Federal Reserve research supports tariff benefit claims: 150 years of data reveal lower inflation
Brace yourselves, economic traditionalists -- tariffs might just be the unsung heroes of price control.
A jaw-dropping study from the Federal Reserve Bank of San Francisco has turned conventional wisdom upside down, showing that over 150 years of data from the U.S., U.K., and France, tariff increases have consistently led to lower inflation and higher unemployment, challenging decades of policy assumptions, as Breitbart reports.
This isn’t some ivory tower theory; it’s a direct shot across the bow of the Federal Reserve’s current stance on trade barriers.
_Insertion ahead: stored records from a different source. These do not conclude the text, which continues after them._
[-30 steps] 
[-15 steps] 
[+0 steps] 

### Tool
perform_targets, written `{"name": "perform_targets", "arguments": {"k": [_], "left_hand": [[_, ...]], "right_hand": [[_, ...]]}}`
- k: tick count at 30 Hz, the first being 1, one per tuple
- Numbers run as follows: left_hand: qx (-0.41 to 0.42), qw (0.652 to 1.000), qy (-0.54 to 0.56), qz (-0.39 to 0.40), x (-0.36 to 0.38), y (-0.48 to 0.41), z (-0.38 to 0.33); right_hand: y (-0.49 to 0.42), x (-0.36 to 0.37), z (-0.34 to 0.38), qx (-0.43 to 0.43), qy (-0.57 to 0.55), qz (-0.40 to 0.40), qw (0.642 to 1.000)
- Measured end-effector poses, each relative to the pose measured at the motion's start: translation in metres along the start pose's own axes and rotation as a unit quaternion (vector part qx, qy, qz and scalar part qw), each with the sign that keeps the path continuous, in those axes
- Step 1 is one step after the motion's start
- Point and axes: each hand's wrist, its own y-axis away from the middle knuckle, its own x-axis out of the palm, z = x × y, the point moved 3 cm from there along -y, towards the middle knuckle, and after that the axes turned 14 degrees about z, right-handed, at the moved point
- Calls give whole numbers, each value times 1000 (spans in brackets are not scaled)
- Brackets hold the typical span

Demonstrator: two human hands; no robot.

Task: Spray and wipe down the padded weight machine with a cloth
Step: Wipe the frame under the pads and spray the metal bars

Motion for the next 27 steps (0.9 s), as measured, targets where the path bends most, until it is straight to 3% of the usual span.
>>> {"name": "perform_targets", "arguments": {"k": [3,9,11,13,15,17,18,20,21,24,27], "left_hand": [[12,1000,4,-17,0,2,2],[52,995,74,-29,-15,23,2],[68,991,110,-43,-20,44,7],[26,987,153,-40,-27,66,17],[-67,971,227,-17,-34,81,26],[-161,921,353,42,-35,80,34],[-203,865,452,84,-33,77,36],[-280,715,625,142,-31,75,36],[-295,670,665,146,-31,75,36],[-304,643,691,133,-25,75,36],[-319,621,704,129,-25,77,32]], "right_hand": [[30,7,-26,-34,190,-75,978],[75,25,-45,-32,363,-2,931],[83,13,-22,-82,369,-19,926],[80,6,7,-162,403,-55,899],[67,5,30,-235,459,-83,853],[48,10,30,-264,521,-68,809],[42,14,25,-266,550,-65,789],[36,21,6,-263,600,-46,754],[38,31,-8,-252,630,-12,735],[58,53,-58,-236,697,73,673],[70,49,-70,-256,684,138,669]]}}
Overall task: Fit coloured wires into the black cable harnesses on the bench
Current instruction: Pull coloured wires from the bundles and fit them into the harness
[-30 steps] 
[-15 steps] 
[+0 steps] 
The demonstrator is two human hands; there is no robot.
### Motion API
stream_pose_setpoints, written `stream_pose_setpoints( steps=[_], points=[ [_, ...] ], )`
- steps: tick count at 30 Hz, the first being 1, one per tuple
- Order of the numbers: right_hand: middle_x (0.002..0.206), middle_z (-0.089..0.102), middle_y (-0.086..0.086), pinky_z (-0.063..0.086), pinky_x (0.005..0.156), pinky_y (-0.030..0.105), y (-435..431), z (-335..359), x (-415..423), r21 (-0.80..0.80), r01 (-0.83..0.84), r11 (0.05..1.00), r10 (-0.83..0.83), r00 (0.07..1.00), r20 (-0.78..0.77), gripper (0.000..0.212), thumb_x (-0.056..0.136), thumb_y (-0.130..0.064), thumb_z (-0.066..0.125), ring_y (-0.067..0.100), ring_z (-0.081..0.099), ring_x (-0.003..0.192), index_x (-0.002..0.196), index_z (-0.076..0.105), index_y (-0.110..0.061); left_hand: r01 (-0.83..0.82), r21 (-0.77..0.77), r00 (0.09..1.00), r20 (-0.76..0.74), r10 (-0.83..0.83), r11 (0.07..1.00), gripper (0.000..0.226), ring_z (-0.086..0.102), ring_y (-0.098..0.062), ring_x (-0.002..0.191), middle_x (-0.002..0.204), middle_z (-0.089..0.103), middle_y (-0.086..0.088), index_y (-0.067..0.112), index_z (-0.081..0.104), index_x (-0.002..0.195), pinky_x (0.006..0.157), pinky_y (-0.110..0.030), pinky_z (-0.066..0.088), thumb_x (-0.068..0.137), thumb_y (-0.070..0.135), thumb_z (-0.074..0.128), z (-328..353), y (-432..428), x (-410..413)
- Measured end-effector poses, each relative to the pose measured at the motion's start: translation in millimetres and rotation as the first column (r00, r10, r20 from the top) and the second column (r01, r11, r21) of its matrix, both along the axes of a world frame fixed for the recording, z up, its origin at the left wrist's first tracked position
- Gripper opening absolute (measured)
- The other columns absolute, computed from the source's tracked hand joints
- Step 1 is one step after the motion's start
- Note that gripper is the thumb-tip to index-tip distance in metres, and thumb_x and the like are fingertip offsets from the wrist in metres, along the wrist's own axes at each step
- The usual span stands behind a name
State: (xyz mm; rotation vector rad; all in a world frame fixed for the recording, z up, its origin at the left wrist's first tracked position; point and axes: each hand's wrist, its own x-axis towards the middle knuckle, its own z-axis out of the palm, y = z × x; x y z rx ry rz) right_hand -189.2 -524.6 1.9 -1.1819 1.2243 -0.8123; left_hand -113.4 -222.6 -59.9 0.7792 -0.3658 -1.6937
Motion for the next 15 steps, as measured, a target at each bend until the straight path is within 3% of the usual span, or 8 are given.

Tariffs Rewrite Economic History Books
Economists Régis Barnichon and Aayush Singh pored over historical tariff policies spanning 1870 to 2020, diving into significant shifts like the McKinley Tariff of 1890 and the trade measures rolled out in 2018.
They employed two sharp methods: dissecting major politically driven tariff changes and leveraging historical political cycles that created almost random policy shifts, untied to the economic climate of the day.
What did they uncover? A mere 4-point bump in tariffs slashed inflation by roughly 2 points while pushing unemployment up by 1 point -- a far cry from the price-spiking nightmare we’ve long been sold.
Centuries of Data Defy Inflation Myths
This trend wasn’t a fluke; it held firm across distinct eras, from the pre-1913 period through the turbulent interwar years to the modern post-World War II landscape.
The study suggests tariffs behave more like a brake on demand than a spike in supply costs, with evidence showing stock prices tumbling and market volatility surging after hikes, likely chilling both consumer and business enthusiasm.
Could it be that protecting domestic industries doesn’t always mean punishing shoppers? The numbers seem to whisper a quiet “yes” to that once-heretical thought.
Federal Reserve Missteps Under the Spotlight
Here’s where it gets sticky for the Fed: in 2025, they dragged their feet on cutting interest rates, bracing for inflation from an 18% tariff hike on U.S. imports, only to be blindsided by this research.
“We find that a tariff hike raises unemployment and lowers inflation,” Barnichon and Singh state plainly, poking a hole in the Fed’s long-held belief that trade barriers must drive up costs.
Challenging Old Models, Opening New Debates
“This goes against the predictions of standard models, whereby CPI inflation should go up in response to higher tariffs,” the researchers add, practically daring policymakers to rethink their playbook.
The study also floats possible reasons for the employment dip, pointing to factors like climbing domestic wages or foreign producers cutting prices to stay in the game, which could cool job growth without burning consumers. Beyond that, it nudges open a broader debate on whether tariffs could serve as strategic tools for large economies to bolster homegrown industries and reshape trade dynamics without the feared price surge.
Tariffs as a Domestic Economic Shield
Historical patterns in the research show tariff hikes often redirect economic activity toward domestic sectors, shielding local production in ways that don’t necessarily hit consumers where it hurts.
While the exact gears turning behind these effects remain murky, the consistent findings across varied methods lend serious weight to the idea that tariffs aren’t the economic villain of lore. Maybe it’s time to ditch the outdated textbook panic and look at trade policy with fresh, unclouded eyes.